(MATERIAL PROVIDED)

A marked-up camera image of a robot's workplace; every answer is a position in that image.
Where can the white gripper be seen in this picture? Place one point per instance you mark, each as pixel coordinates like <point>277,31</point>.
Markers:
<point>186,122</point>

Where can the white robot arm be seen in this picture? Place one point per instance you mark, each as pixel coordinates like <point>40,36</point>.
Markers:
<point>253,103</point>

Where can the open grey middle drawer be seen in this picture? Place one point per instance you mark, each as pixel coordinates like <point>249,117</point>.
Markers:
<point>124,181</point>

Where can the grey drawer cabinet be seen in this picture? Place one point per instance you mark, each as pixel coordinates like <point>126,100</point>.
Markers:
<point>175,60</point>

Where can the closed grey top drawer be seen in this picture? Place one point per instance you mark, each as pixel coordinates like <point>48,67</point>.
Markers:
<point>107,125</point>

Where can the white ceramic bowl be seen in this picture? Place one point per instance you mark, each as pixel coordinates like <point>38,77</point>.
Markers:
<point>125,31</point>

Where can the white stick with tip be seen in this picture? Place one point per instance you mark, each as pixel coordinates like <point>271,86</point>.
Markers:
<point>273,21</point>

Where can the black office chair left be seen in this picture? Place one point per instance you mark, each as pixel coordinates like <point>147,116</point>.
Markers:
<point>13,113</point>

(End MATERIAL PROVIDED)

**EXERCISE GOAL**
Which lines in the records above include the word "robot"? Copy them out.

**COMPLETED EXERCISE**
A marked-up camera image of a robot's workplace; every answer is a position in that image.
Where can the white robot arm be seen in this picture? Place one point per instance you mark, each as pixel coordinates like <point>40,36</point>.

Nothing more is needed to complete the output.